В четыре часа того же дня, спрятавшись в укромном месте, он видит, как неподалеку останавливается машина и помощник шерифа с человеком, известным под фамилией Браун, выходят из нее и направляются к хибарке. Браун сейчас без наручников, и Байрон видит, как они подходят к двери и помощник вталкивает Брауна в дом. Потом дверь за Брауном закрывается, а помощник садится на ступеньку и достает из кармана кисет. Байрон поднимается на ноги. «Теперь можно ехать, – думает он. – Теперь можно». Прятался он в кустах на лужайке, где прежде стоял дом. За кустарником, невидимый ни из хибарки, ни с дороги, привязан мул. К вытертому седлу приторочен сзади потрепанный желтый чемодан, не кожаный. Байрон садится на мула и выезжает на дорогу. Он не оглядывается назад.
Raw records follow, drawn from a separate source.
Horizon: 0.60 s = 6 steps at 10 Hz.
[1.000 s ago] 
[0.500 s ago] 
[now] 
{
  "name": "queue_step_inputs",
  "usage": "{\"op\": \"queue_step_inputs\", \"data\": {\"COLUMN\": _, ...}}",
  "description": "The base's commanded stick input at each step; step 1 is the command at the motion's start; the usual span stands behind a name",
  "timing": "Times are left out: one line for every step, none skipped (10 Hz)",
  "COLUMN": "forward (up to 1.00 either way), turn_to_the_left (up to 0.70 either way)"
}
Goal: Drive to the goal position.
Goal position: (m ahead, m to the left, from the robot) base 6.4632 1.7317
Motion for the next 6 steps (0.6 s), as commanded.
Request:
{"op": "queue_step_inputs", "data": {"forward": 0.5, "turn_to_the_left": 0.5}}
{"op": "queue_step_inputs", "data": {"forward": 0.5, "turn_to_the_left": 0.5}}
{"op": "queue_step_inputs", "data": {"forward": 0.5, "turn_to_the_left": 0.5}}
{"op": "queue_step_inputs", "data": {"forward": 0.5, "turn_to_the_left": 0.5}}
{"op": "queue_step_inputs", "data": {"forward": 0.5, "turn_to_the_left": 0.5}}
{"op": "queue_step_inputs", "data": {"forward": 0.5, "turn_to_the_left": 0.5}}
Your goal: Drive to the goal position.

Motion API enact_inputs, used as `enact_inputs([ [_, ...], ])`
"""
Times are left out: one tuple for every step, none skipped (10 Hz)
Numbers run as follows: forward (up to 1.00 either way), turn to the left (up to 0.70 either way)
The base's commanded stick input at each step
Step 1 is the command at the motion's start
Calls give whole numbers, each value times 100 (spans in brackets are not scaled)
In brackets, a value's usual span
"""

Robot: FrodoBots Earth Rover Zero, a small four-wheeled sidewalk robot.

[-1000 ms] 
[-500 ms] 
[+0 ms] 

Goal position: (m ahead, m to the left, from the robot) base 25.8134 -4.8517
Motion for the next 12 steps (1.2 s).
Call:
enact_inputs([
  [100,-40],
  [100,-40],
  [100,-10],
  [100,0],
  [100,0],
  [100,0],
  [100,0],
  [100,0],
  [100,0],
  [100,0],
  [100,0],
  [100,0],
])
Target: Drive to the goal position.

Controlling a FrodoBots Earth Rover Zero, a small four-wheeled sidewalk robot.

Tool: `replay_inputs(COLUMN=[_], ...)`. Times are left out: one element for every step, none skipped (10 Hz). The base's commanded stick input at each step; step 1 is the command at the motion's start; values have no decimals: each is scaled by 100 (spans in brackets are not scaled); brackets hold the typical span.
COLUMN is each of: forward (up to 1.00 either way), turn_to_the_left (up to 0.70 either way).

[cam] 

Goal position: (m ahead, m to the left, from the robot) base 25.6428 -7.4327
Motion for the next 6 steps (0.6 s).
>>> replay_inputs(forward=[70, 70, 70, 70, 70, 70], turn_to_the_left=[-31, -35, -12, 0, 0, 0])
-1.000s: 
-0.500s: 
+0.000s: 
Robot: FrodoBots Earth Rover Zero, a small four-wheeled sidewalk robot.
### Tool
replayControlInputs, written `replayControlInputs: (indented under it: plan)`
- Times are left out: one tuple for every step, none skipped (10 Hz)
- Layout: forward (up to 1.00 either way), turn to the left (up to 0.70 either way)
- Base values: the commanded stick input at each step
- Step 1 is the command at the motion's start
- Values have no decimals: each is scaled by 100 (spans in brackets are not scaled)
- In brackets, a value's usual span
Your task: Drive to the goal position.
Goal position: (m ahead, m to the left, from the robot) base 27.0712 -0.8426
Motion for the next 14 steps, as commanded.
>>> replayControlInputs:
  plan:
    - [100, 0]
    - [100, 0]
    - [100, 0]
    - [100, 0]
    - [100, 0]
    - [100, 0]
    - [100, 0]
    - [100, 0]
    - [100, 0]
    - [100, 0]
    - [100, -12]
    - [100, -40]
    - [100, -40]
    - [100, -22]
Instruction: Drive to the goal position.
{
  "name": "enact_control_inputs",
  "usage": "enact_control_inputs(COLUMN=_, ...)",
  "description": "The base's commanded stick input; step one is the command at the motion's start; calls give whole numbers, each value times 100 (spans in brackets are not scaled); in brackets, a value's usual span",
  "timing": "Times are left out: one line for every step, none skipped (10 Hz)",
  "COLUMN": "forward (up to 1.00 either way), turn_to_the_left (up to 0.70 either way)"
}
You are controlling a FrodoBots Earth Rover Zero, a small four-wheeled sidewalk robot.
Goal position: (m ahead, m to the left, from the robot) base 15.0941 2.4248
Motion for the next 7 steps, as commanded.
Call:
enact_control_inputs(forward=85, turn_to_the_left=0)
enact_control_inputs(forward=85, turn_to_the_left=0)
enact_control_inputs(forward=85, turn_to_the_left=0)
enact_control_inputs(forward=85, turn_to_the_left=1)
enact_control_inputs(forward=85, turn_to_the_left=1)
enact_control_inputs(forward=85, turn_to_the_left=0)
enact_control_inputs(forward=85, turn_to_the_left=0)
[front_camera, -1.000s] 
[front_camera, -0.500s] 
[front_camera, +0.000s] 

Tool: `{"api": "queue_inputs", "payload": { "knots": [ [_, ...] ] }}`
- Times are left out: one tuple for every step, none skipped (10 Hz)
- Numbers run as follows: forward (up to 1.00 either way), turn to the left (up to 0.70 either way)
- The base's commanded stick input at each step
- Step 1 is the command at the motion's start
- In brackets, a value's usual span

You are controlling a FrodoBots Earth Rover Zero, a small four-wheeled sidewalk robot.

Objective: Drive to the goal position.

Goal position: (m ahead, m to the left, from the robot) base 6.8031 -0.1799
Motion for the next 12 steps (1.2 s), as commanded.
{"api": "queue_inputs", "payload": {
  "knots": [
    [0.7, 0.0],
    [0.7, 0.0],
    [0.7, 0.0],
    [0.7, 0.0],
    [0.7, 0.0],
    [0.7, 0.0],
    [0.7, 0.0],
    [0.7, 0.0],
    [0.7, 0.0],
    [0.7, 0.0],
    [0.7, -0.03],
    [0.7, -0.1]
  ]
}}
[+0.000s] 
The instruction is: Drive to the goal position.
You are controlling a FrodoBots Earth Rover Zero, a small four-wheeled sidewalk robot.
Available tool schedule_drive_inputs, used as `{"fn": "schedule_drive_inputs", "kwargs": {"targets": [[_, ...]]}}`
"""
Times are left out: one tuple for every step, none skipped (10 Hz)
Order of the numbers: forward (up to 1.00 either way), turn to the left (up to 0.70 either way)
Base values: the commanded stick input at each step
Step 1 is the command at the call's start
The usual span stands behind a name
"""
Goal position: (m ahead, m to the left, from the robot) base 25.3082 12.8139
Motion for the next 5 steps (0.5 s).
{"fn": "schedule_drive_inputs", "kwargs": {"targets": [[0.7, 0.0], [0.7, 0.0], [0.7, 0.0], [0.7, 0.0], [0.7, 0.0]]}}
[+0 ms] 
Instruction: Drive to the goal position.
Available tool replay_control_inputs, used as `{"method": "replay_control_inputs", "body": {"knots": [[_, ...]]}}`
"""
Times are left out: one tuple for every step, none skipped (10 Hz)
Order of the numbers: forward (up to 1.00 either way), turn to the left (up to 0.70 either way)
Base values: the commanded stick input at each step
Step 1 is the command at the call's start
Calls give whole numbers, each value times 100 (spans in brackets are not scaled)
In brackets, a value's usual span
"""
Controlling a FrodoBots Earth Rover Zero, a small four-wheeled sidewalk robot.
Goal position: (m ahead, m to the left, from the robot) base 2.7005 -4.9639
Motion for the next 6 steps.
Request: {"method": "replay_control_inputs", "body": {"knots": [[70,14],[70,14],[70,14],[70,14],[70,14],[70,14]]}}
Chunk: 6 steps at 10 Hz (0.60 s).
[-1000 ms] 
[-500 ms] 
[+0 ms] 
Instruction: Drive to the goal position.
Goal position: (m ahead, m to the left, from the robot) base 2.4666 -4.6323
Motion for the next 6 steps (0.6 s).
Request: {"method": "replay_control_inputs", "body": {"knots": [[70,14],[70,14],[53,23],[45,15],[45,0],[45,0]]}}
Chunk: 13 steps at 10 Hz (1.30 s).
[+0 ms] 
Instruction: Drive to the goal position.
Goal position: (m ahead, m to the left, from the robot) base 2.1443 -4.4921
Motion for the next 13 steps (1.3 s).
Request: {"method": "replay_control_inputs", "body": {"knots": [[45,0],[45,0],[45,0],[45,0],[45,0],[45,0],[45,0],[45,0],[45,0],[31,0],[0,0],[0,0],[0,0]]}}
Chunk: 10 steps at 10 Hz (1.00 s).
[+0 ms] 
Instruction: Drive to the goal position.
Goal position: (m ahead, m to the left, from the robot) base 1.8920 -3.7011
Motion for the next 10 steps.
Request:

В мирном, клонящемся заполудне тянется вверх по холму мягкая рыжая дорога. «Ну, холм я выдержу, – думает он. – Холм я могу выдержать, человек может». Кругом покой и тишина, обжитое за семь лет. «Похоже, что человек может выдержать почти все. Выдержать даже то, чего он не сделал. Выдержать даже мысль, что есть такое, чего он не в силах выдержать. Выдержать даже то, что ему впору упасть и заплакать, а он себе этого не позволяет. Выдержать – не оглянуться, даже когда знает, что оглядывайся не оглядывайся, проку все равно не будет».